Action item -
Everything from the first line of the records below through the line containing "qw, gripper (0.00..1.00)" is to be retyped exactly; leave out the rest.

Start of Block

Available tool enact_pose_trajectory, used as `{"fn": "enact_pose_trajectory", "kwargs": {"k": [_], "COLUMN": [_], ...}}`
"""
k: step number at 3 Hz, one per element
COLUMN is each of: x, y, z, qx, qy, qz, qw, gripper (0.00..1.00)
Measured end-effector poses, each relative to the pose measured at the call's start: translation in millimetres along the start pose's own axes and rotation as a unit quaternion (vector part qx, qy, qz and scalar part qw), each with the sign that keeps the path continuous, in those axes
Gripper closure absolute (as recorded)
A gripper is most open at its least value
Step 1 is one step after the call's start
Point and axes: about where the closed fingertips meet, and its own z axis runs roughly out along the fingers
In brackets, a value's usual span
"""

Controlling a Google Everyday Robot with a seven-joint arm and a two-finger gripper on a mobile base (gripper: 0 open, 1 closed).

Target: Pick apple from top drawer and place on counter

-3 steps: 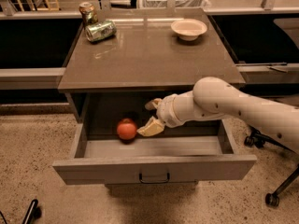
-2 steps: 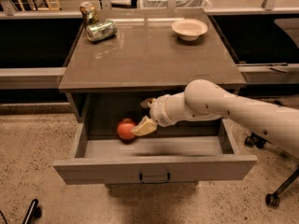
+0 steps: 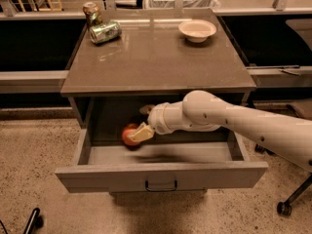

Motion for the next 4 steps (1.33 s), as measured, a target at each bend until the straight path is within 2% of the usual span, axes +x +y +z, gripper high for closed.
{"fn": "enact_pose_trajectory", "kwargs": {"k": [1,2,3,4], "x": [2,2,0,7], "y": [7,14,23,31], "z": [12,20,35,46], "qx": [-0.005,-0.021,-0.059,-0.097], "qy": [0.001,0.005,0.022,0.040], "qz": [-0.004,-0.010,-0.030,-0.021], "qw": [1.0000,0.9997,0.9976,0.9942], "gripper": [0.30,0.31,0.30,0.31]}}
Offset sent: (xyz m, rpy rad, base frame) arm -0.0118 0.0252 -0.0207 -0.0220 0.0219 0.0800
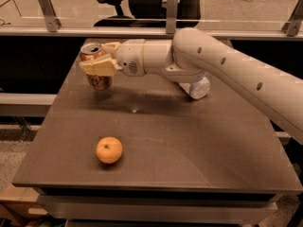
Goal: Pick orange can
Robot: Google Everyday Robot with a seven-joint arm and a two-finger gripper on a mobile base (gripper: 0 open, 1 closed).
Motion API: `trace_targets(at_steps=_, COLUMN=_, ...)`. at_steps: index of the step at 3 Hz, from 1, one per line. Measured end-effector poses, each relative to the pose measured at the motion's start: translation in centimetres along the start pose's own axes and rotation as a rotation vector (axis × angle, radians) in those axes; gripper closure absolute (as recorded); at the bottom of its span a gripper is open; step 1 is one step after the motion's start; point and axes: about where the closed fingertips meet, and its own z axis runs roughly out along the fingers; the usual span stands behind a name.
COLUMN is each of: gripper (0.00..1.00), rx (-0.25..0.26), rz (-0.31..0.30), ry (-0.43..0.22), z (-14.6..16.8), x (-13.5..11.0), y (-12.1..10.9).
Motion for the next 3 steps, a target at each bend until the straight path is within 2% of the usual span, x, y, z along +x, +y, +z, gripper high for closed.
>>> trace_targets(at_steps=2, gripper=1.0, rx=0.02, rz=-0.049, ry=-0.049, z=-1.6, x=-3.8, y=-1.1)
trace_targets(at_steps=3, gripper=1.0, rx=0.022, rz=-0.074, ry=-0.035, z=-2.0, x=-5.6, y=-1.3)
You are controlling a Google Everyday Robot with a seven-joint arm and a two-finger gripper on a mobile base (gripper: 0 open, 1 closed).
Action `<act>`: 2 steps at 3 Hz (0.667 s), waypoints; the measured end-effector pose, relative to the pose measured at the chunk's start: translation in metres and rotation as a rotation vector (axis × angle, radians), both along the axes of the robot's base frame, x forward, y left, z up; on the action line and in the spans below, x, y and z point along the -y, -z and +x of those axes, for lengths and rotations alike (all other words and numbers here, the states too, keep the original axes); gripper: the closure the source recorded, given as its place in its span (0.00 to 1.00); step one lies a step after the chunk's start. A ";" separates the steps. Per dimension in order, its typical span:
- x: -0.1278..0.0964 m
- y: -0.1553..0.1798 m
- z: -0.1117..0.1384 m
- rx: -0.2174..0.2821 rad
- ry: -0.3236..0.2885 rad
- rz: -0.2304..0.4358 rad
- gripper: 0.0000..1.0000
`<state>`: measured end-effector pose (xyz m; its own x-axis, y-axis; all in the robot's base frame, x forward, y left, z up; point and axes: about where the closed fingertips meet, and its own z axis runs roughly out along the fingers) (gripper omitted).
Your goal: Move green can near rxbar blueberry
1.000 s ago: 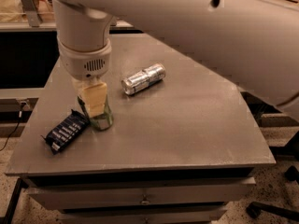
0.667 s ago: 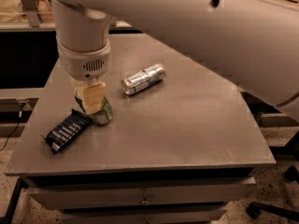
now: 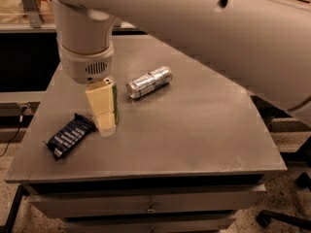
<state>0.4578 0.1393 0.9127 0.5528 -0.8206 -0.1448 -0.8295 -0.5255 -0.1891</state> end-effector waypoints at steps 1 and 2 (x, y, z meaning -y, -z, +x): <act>0.024 -0.013 0.000 0.027 0.056 0.054 0.00; 0.061 -0.029 -0.001 0.044 0.122 0.107 0.00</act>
Offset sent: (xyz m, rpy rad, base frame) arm 0.0012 -0.1129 0.0429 0.1690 -0.0472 -0.2130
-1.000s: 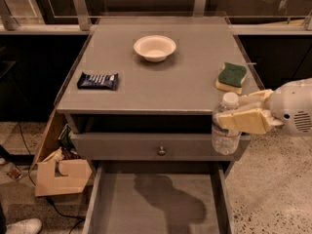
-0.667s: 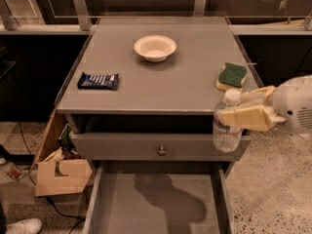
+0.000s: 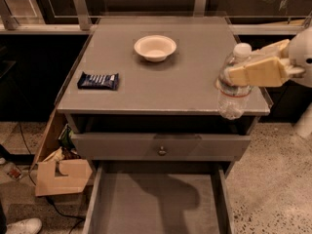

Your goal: Pick water bottle from middle drawer and place on counter

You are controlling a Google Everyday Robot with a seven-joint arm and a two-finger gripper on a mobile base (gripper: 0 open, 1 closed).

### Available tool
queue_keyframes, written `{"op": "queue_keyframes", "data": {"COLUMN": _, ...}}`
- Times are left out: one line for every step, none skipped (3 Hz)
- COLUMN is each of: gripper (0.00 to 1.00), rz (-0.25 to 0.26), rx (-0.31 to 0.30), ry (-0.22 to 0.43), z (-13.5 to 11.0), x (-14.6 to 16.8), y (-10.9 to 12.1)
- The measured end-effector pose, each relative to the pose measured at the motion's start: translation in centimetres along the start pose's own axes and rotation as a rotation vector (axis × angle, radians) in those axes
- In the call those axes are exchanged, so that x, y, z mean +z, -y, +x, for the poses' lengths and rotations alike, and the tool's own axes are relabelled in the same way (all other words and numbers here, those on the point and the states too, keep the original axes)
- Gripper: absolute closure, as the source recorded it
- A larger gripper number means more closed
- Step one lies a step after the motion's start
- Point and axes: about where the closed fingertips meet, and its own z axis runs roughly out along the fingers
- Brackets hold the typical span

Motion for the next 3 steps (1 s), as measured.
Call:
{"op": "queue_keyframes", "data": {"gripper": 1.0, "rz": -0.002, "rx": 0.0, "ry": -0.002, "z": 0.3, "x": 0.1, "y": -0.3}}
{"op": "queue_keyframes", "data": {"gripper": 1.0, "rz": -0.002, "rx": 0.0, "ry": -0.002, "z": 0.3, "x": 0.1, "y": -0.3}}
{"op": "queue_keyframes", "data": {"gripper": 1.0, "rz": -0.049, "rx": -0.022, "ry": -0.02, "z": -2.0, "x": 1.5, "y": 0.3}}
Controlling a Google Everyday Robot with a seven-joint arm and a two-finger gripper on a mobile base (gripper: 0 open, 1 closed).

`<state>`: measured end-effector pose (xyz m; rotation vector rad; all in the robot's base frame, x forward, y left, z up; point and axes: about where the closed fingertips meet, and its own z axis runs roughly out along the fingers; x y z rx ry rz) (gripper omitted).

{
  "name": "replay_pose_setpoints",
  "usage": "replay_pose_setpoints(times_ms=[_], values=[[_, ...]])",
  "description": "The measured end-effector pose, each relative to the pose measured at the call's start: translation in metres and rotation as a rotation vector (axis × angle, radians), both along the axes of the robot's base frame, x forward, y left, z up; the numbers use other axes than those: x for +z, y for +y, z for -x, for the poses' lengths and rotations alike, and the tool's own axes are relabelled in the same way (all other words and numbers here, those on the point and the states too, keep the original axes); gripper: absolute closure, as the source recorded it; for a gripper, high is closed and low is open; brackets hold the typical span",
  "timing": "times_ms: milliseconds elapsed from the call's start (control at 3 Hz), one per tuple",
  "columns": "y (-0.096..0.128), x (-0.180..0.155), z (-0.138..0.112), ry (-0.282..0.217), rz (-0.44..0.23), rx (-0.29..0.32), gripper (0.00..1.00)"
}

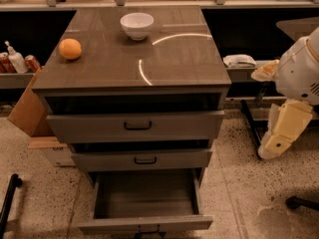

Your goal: Close bottom drawer

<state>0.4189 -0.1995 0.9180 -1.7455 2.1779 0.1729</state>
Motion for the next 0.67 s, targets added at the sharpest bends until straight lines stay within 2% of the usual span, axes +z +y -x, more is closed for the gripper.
replay_pose_setpoints(times_ms=[333, 667], values=[[0.009, -0.033, 0.003, 0.003, -0.034, 0.047, 0.00], [0.025, -0.093, 0.011, 0.019, -0.122, 0.117, 0.00]])
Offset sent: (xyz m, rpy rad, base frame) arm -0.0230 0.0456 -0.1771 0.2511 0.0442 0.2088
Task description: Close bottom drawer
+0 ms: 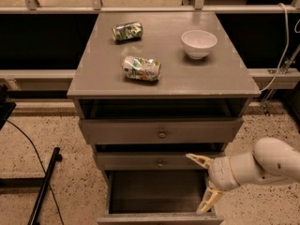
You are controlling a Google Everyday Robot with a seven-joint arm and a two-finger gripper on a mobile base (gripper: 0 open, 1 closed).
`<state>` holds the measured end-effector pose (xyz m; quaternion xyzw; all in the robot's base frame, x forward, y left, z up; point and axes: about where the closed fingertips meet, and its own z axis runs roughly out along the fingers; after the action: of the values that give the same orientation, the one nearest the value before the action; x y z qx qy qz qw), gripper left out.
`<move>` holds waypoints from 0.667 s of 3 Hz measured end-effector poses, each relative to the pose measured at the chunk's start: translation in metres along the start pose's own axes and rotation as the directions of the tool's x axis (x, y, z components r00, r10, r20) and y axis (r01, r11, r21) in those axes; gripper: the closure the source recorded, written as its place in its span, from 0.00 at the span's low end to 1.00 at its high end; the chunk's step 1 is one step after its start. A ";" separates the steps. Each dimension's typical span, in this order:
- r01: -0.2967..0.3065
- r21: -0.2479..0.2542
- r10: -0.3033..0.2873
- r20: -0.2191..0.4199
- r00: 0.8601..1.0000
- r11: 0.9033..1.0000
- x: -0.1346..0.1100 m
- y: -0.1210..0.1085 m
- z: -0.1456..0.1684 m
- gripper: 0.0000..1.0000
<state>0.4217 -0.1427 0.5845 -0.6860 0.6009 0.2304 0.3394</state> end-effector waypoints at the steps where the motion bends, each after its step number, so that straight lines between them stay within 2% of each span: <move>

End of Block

Reply to the task -
Available tool enact_pose_trajectory, used as `{"fn": "enact_pose_trajectory", "kwargs": {"k": [_], "COLUMN": [_], ...}}`
"""
k: step number at 3 Hz, one per element
COLUMN is each of: x, y, z, qx, qy, qz, qw, gripper (0.00..1.00)

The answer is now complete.